*ASSIGNMENT:*
Search the data below for the string "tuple" and copy all lines where it shows up.

◆ ◆ ◆

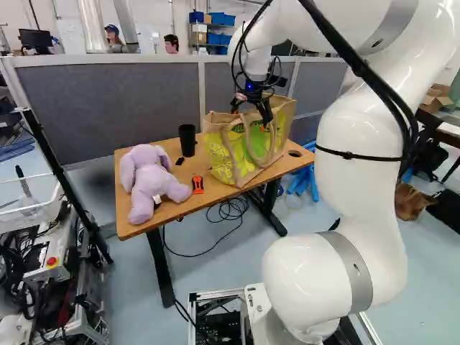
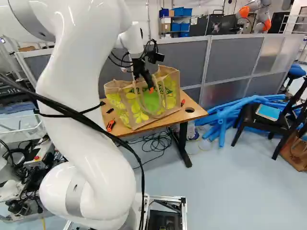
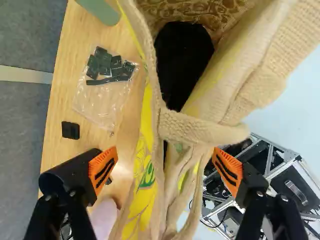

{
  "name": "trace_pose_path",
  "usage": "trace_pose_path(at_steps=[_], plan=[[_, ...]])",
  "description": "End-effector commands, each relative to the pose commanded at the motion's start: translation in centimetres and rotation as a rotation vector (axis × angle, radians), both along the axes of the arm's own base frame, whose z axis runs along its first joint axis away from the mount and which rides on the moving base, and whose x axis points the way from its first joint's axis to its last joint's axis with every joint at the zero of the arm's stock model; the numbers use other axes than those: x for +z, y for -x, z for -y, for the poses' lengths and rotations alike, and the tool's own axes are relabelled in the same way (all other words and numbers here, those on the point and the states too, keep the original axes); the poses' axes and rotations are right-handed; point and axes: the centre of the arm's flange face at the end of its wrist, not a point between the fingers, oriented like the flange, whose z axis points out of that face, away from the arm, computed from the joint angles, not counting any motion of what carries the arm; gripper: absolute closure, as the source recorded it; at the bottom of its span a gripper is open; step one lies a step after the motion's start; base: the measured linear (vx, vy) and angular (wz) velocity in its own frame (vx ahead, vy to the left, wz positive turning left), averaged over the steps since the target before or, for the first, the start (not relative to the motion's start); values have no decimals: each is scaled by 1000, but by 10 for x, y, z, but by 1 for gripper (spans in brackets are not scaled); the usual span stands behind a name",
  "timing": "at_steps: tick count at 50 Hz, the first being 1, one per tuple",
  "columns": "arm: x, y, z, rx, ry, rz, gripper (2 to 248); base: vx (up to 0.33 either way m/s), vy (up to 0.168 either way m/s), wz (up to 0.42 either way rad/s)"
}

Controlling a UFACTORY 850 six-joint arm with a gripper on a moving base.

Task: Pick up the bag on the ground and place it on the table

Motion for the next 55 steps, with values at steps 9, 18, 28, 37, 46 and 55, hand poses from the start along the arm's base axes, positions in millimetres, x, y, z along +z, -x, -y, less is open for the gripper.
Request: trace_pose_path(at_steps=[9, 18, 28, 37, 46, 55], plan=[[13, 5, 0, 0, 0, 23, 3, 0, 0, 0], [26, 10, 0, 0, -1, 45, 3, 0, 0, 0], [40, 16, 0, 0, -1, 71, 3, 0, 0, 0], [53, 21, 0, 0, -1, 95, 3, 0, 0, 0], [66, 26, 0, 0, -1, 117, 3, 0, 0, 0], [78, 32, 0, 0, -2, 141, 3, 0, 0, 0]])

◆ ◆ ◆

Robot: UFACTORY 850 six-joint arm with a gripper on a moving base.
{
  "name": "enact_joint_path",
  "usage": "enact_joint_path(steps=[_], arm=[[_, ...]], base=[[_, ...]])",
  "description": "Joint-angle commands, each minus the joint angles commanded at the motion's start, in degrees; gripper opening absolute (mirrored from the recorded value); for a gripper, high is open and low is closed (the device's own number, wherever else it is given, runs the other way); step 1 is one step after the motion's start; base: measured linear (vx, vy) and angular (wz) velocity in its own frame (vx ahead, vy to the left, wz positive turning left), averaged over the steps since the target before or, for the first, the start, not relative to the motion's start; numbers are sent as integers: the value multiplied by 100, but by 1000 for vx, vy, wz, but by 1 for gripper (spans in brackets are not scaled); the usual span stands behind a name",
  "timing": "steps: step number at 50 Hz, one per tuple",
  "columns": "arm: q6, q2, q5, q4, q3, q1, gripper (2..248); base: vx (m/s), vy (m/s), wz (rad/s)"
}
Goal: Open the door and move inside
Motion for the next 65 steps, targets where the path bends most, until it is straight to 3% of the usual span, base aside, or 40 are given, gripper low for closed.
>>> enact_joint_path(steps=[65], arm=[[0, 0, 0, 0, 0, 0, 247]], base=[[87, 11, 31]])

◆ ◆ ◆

*RESPONSE:*
  "timing": "at_steps: tick count at 50 Hz, the first being 1, one per tuple",
  "timing": "steps: step number at 50 Hz, one per tuple",

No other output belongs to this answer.